5.1.4. Checkpoints to Ensure Regression Model Validity

We will close this section on linear regression by briefly discussing several checkpoints to ensure that models are valid. This is a very critical step in the analytics process because all modeling follows the GIGO dictum of “garbage in, garbage out.” It is incumbent upon the analyst to ensure these checks are completed.
Checkpoint 1: One of the first checkpoints to consider before accepting any regression model is to quantify the R2, which is also known as the “coefficient of determination.” R2 effectively explains how much variability in the dependent variable is explained by the independent variables (Black, 2008). In most cases of linear regression the R2 value lies between 0 and 1. The ideal range for r2 varies across applications; for example, in social and behavioral science models typically low values are acceptable. Generally, very low values ( ∼ < 0.2) indicate that the variables in your model do not explain the outcome satisfactorily. A word of caution about overemphasizing the value of R2: When the intercept is set to zero (in RapidMiner, when you uncheck “use bias,” Figure 5.5), R2 values tend to be inflated because of the manner in which they are calculated. In such situations where you are required to have a zero intercept, it makes sense to use other checks such as the mean and variance of the residuals.
Checkpoint 2: This brings us to the next check, which is to ensure that all error terms in the model are normally distributed. To do this check in RapidMiner, we could have generated a new attribute called “error,” which is the difference between the predicted MEDV and the actual MEDV in the test data set. This can be done using the Generate Attributes operator. This is what we did in step 5 in the last section. Passing checks 1 and 2 will ensure that the independent and dependent variable are related. However this does not imply that the independent variable is the cause and the dependent is the effect. Remember that correlation is not causation!
Checkpoint 3: Highly nonlinear relationships will result in simple regression models failing the above checks. However, this does not mean that the two variables are not related. In such cases it may become necessary to resort to somewhat more advanced analytical methods to test the relationship. This is best described and motivated by Anscombe’s quartet, presented in Chapter 3 Data Exploration.

5.2. Logistic Regression

From a historical perspective, there are two main classes of predictive analytics techniques: those that evolved (Cramer, 2002) from statistics (such as regression) and those that emerged from a blend of statistics, computer science, and mathematics (such as classification trees). Logistic regression arose in the mid-twentieth century as a result of the simultaneous development of the concept of the logit in the field of biometrics and the advent of the digital computer, which made computations of such terms easy. So to understand logistic regression, we need to explore the logit concept first. The chart in Figure 5.12, adapted from data shown in Cramer (2002) shows the evolving trend from initial acceptance of the logit concept in the mid-1950s to the surge in references to this concept toward the latter half of the twentieh century. The chart is an indicator of how important logistic regression has become over the last few decades in a variety of scientific and business applications.

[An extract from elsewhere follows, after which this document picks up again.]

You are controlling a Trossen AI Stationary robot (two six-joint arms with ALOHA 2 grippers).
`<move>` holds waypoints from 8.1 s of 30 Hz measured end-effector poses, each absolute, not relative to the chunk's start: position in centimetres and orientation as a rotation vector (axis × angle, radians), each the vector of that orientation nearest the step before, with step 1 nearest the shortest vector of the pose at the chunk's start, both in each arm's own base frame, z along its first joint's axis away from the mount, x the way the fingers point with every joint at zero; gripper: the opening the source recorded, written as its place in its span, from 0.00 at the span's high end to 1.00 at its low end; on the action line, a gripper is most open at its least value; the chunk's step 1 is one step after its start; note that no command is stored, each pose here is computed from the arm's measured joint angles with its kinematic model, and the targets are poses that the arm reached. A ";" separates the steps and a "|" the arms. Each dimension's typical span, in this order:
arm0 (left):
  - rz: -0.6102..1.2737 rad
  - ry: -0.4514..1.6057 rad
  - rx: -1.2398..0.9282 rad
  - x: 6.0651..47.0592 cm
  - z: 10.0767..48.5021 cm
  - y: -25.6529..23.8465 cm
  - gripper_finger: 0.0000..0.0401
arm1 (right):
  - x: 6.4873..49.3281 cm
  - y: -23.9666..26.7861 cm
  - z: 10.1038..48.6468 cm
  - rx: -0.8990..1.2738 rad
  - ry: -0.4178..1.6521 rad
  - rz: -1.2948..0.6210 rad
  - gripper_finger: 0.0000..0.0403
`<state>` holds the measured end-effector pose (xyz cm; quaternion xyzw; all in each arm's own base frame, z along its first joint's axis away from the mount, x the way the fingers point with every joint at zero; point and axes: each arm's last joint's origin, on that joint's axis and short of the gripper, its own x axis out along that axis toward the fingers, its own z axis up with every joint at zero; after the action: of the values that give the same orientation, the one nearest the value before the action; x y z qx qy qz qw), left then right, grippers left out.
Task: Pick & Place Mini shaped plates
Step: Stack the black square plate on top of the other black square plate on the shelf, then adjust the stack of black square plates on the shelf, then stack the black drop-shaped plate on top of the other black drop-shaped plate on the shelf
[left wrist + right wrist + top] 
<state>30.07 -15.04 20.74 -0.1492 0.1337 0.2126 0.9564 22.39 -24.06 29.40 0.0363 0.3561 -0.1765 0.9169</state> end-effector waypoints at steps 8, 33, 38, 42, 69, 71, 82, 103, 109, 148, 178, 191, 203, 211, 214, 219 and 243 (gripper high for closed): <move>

5.2.1. A Simple Explanation of Logistic Regression

To introduce the logit, we will consider a simple example. Recall that linear regression is the process of finding a function to fit the x’s that vary linearly with y with the objective of being able to use the function as a model for prediction. The key assumptions here are that both the predictor and target variables are continuous, as seen in the chart in Figure 5.13. Intuitively, one can state that when x increases, y increases along the slope of the line.
image
Figure 5.12 Growth of logistic regression applications in statistical research.
image
Figure 5.13 Goal of linear regression.
What happens if the target variable is not continuous? Suppose our target variable is the response to advertisement campaigns—if more than a threshold number of customers buy for example, then we consider the response to be 1; if not the response is 0. In this case, the target (y) variable is discrete (as in Figure 5.14); the straight line is no longer a fit as seen in the chart. Although we can still estimate—approximately—that when x (advertising spend) increases, y (response or no response to a mailing campaign) also increases, there is no gradual transition; the y value abruptly jumps from one binary outcome to the other. Thus the straight line is a poor fit for this data.
On the other hand, take a look at the S-shaped curve in Figure 5.15. This is certainly a better fit for the data shown. If we then know the equation to this “sigmoid” curve, we can use it as effectively as we used the straight line in the case of linear regression.
Logistic regression is thus the process of obtaining an appropriate nonlinear curve to fit the data when the target variable is discrete. How is the sigmoid curve obtained? How does it relate to the predictors?
image
Figure 5.14 Fitting a linear model to discrete data.
image
Figure 5.15 Fitting a nonlinear curve to discrete data.

5.2.2. How It Works

Let us reexamine the dependent variable, y. If it is binomial, that is, it can take on only two values (yes/no, pass/fail, respond/does not respond, and so on), then we can encode y to assume only two values: 1 or 0. Our challenge is to find an equation that functionally connects the predictors, x, to the outcome y where y can only take on two values: 0 or 1. However ,the predictors themselves may have no restrictions: they could be continuous or categorical. Therefore, the functional range of these unrestricted predictors is likely to be also unrestricted (between –∞ to +∞). To overcome this problem, we must map the continuous function to a discrete function. This is what the logit helps us to achieve.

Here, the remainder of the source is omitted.